- SUPPLIED MATERIAL -

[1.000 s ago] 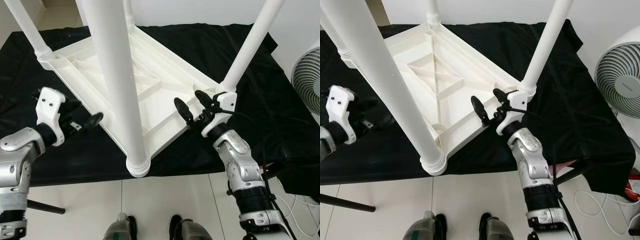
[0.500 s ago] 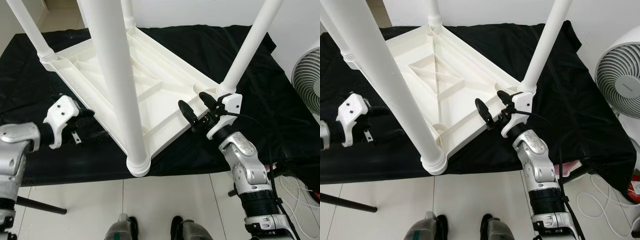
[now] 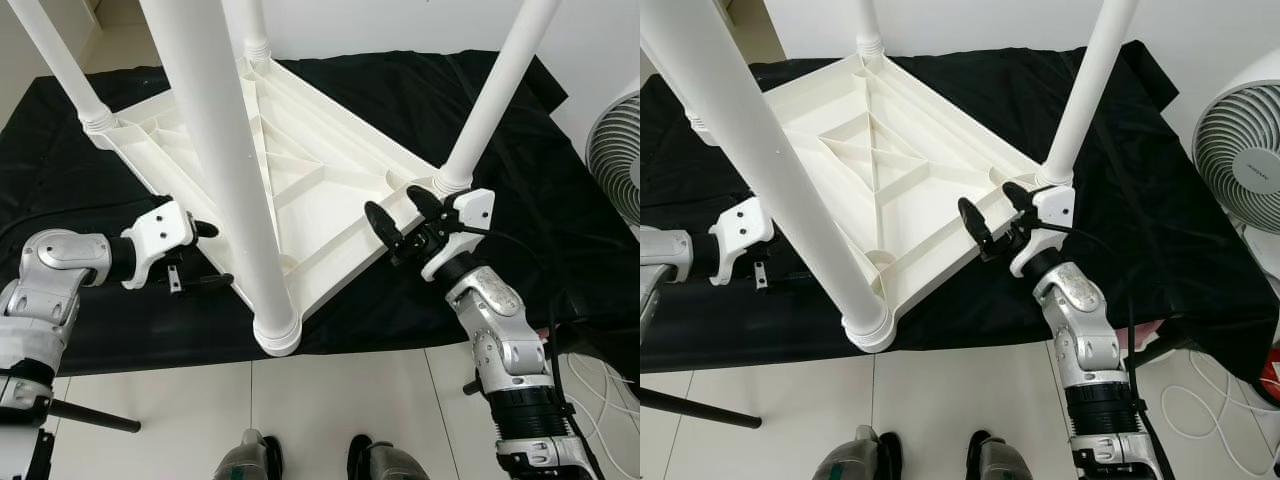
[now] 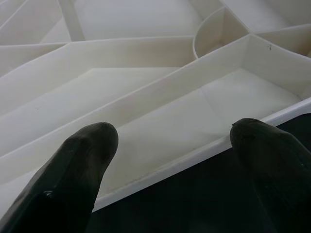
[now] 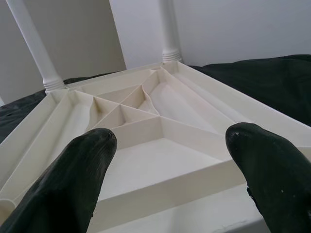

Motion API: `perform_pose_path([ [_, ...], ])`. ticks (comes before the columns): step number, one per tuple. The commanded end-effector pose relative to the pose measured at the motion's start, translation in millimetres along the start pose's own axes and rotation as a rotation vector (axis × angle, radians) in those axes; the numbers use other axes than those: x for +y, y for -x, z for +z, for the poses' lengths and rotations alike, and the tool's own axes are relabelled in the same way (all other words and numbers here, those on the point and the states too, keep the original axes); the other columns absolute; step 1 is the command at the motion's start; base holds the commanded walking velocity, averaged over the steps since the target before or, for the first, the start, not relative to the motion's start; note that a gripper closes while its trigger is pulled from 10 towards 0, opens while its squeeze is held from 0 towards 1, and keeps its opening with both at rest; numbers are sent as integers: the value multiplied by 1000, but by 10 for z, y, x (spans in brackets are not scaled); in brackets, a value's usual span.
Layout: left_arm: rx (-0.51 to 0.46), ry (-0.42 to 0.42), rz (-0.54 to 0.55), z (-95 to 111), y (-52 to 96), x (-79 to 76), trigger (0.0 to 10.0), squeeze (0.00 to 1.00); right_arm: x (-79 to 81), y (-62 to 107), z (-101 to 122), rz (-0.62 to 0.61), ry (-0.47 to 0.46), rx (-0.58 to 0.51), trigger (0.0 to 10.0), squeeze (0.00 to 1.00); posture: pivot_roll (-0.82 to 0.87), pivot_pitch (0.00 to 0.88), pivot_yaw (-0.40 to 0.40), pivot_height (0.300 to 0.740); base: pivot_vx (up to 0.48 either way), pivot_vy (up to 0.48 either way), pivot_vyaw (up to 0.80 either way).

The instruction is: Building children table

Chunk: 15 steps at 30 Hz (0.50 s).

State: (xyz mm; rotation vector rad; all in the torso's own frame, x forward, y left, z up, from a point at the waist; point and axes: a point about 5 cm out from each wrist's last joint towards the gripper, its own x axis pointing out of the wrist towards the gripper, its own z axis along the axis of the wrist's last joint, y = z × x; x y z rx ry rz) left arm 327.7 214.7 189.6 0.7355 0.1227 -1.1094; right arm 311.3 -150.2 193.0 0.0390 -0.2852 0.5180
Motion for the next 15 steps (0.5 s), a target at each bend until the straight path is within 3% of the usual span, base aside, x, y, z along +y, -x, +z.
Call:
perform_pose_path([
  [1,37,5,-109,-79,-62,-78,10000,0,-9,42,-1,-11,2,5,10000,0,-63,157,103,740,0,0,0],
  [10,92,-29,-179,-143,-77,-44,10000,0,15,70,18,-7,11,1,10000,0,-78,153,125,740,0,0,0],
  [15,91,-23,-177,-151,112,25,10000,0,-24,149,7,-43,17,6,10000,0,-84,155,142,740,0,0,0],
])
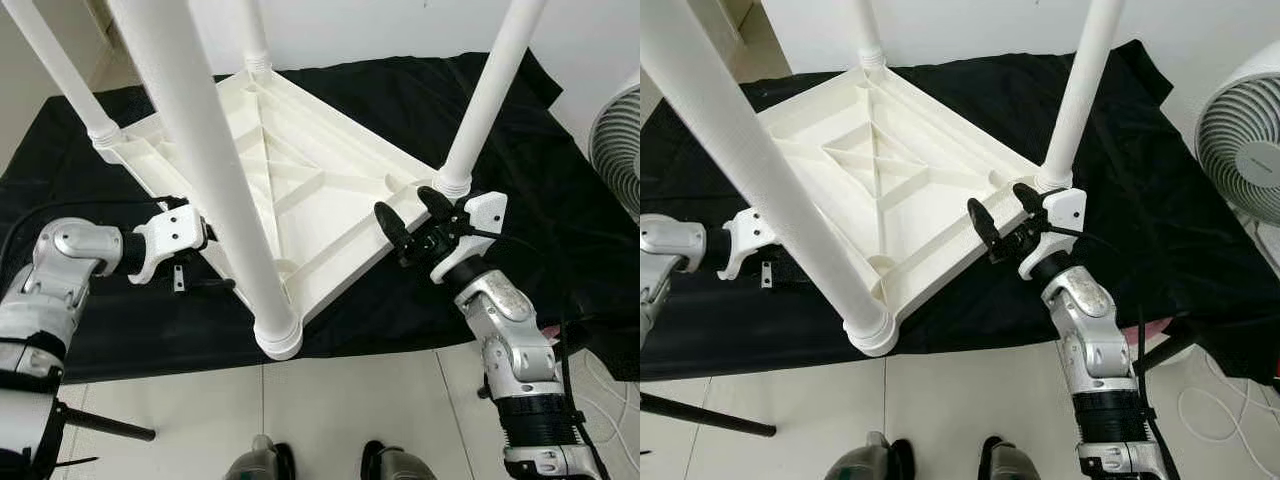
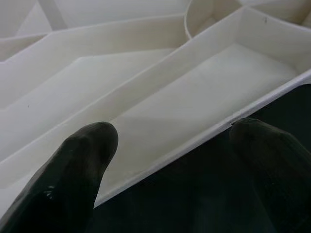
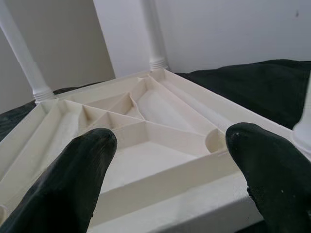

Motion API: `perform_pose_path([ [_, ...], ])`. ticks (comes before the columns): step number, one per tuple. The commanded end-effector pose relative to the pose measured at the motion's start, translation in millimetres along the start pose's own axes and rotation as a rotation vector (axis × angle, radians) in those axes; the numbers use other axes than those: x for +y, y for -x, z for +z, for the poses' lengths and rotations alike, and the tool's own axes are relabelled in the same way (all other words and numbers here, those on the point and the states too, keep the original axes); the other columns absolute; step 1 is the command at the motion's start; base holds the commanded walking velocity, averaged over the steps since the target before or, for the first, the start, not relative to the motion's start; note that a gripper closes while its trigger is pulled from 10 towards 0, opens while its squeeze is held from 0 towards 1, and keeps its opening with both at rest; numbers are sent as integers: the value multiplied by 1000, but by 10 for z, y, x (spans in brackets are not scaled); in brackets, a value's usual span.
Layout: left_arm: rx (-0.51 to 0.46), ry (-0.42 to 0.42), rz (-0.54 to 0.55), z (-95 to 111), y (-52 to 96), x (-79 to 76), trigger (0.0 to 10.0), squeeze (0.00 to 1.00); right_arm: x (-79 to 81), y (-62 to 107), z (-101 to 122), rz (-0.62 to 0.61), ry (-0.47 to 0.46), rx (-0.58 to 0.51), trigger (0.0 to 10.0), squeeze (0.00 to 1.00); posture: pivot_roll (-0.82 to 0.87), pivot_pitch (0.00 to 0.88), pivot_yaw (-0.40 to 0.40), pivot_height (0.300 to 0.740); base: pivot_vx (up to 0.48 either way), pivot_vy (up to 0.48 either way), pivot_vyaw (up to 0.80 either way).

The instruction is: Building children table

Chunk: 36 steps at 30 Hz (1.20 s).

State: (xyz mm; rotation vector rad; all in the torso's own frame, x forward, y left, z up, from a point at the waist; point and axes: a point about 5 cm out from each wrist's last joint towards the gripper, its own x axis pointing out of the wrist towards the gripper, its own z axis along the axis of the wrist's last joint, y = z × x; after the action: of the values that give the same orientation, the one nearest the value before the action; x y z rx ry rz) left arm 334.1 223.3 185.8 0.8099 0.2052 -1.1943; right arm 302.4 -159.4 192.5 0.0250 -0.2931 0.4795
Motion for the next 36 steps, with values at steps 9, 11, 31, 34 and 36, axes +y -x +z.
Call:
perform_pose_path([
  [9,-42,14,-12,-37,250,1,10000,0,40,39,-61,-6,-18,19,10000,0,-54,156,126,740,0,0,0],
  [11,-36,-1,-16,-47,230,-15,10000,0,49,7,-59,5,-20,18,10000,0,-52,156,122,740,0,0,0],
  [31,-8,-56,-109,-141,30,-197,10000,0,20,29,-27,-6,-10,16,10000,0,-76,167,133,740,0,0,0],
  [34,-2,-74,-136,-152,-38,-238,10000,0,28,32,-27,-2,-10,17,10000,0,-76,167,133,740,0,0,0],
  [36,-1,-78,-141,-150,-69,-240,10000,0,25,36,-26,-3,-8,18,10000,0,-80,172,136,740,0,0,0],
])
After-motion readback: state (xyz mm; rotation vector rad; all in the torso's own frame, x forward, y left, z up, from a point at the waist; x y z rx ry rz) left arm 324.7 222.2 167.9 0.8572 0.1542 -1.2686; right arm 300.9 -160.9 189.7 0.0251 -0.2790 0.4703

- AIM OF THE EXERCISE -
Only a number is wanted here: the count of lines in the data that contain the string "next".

- SOLVED EXERCISE -
2